2010-01-22 Thread Mel Gorman
On Mon, Jan 18, 2010 at 02:15:51PM +0100, Peter Zijlstra wrote:
 On Mon, 2010-01-18 at 14:37 +0200, Avi Kivity wrote:
  On 01/18/2010 02:14 PM, Peter Zijlstra wrote:
  
   Well, the alternatives are very unappealing.  Emulation and
   single-stepping are going to be very slow compared to a couple of jumps.

   With CPL2 or RPL on user segments the protection issue seems to be
   manageable for running the instructions from kernel space.
  
  
  CPL2 gives unrestricted access to the kernel address space; and RPL does 
  not affect page level protection.  Segment limits don't work on x86-64.  
  But perhaps I missed something - these things are tricky.
 
 So setting RPL to 3 on the user segments allows access to kernel pages
 just fine? How useful.. :/
 
  It should be possible to translate the instruction into an address space 
  check, followed by the action, but that's still slower due to privilege 
  level switches.
 
 Well, if you manage to do the address validation you don't need the priv
 level switch anymore, right?
 

It also starts becoming very x86-centric though, doesn't it? It might
kick other ports later.

What is there at the moment is storing the copied instructions in a VMA.
The most unpalatable part of that to me is that it's visible to
userspace, probably via /proc/ and I didn't check, but I hope an
munmap() from userspace cannot delete it.

What the VMA has going for it is that it *appears* to be easier to port to
other architectures than the alternatives, certainly easier to handle than
instruction emulation.

 Are the ins encodings sane enough to recognize mem parameters without
 needing to know the actual ins?
 
 How about using a hw-breakpoint to close the gap for the inline single
 step? You could even re-insert the int3 lazily when you need the
 hw-breakpoint again. It would consume one hw-breakpoint register for
 each task/cpu that has probes though..
 

This feels very racy. Along with that, making these sort of changes
was considered a risky venture on x86 and needed strong verification from
elsewhere (http://lkml.org/lkml/2010/1/12/300). There are probably similar
concerns on other architectures that would make a reliable port difficult.
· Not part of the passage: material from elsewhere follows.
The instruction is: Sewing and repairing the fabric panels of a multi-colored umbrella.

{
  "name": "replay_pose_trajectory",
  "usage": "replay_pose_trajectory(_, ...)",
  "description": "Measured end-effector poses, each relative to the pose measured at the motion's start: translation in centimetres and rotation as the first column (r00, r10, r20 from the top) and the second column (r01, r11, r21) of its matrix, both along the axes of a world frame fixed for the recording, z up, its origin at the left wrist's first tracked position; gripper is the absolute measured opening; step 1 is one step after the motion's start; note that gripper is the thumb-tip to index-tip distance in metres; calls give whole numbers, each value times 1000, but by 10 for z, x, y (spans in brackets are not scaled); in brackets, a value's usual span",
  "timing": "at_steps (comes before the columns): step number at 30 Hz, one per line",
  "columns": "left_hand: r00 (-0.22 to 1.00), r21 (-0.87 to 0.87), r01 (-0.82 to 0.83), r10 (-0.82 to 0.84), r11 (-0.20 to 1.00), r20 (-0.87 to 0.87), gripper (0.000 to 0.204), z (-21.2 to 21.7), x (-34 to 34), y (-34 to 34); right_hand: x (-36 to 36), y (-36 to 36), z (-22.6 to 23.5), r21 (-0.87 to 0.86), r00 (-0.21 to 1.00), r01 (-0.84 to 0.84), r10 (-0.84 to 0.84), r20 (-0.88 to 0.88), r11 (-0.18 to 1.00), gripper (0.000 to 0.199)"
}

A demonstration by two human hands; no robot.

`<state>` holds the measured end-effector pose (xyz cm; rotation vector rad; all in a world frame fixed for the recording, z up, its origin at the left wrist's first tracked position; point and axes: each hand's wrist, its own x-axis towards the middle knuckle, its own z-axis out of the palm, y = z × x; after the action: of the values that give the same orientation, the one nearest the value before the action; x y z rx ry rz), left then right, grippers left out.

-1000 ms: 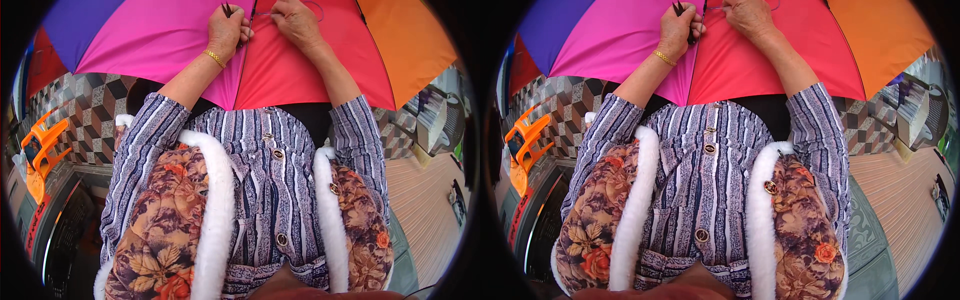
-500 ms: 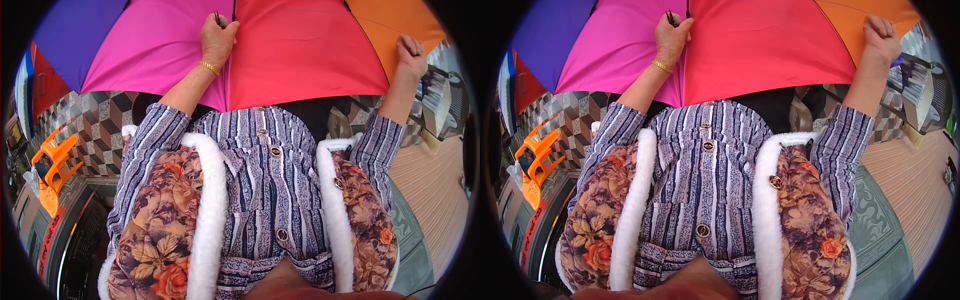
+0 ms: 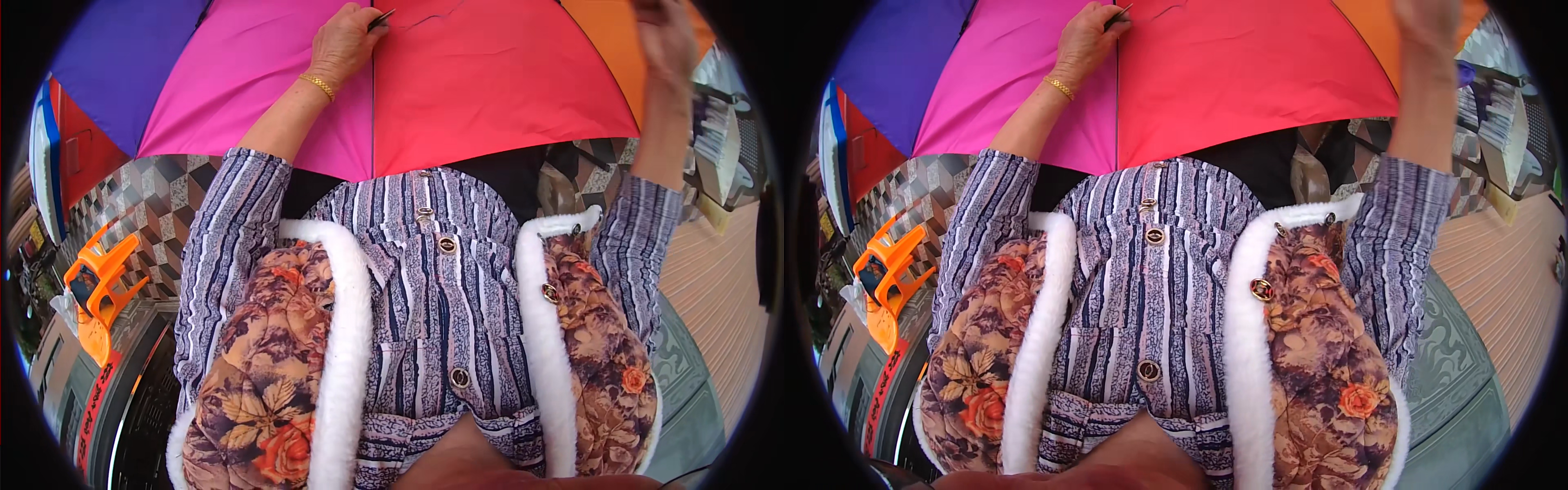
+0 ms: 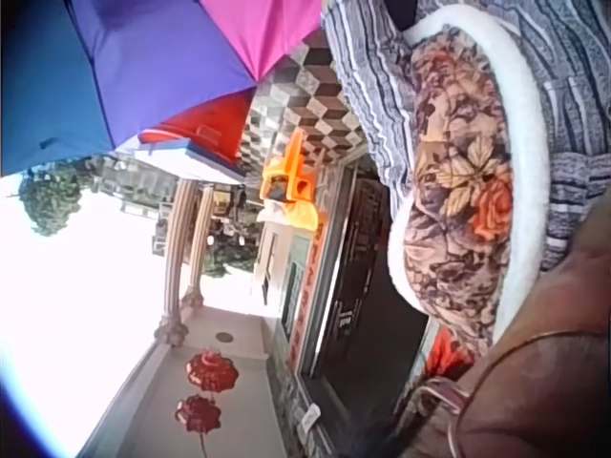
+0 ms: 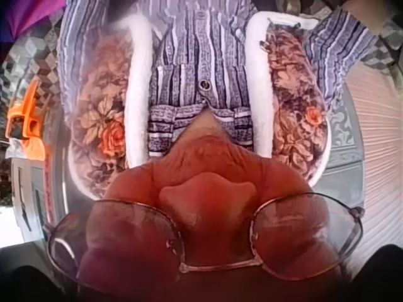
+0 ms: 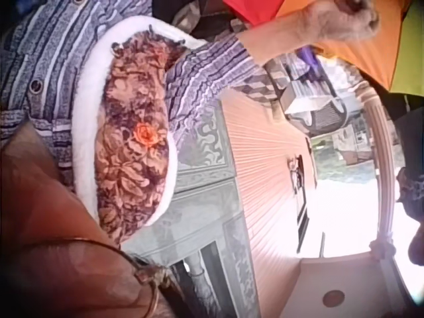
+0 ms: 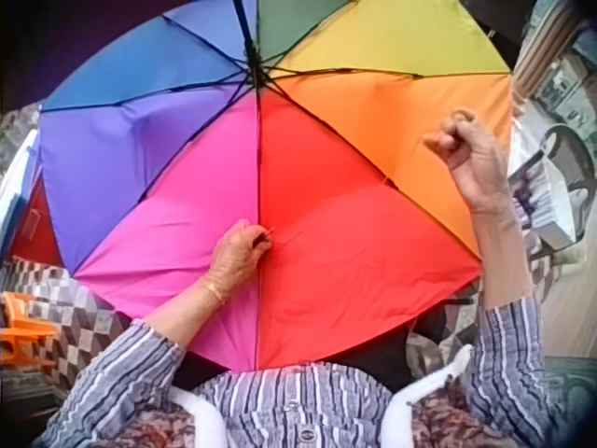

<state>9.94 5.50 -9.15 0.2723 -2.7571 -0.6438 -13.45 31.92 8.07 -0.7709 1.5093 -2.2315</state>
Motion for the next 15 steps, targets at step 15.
replay_pose_trajectory(15, 971, 879, -222, 182, 421, 158, 7, 24, -10, -13, 156, -147, -147, 608, 995, -100, 88, 50, 787, 16)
Right now the approach is with VMAs. The alternatives are

  1. reserved XOL page (similar disadvantages to the VMA)
  2. emulated instructions
This is an emulation bug waiting to happen in my opinion and makes
porting uprobes a significantly more difficult undertaking than
either the XOL-VMA or XOL-page approach
  3. XOL page in kernel space available at a different CPL
This assumes all target architectures have a usable privilege
ring which may be the case. However, I would guess that it
is going to perform worse than the current approach because
of the change in privilege level. No idea what the cost of
a privilege level change is, but I doubt it's free
  4. Boosted probes (arch-specific, apparently only x86 does this for
kprobes)

As unpalatable as the VMA is, I am failing to see why it's not a
reasonable starting point with an understanding that 2 or 3 would be
implemented in the future after the other architecture ports are in
place and the reliability of the options as well as the performance can
be measured.

There would appear to be two classes of application that might suffer
from the VMA. The first which need absolutly every single ounce of address
space. The second which introspects itself via /proc/self/maps and makes
decisions based on that. The first is unfortunate but should be a limited
number of use cases. The second could be fudged by simply not exporting the
information via /proc.

I'm of the opinion it would be reasonable to let the VMA go ahead, look
at the ports for the other architectures and revisit options 2 and 3 above
to see if the VMA can really be removed with performance or reliability
penalty.

-- 
Mel Gorman
Part-time Phd Student  Linux Technology Center
University of Limerick IBM Dublin Software Lab



Re: [RFC] [PATCH 0/7] UBP, XOL and Uprobes [ Summary of Comments and actions to be taken ]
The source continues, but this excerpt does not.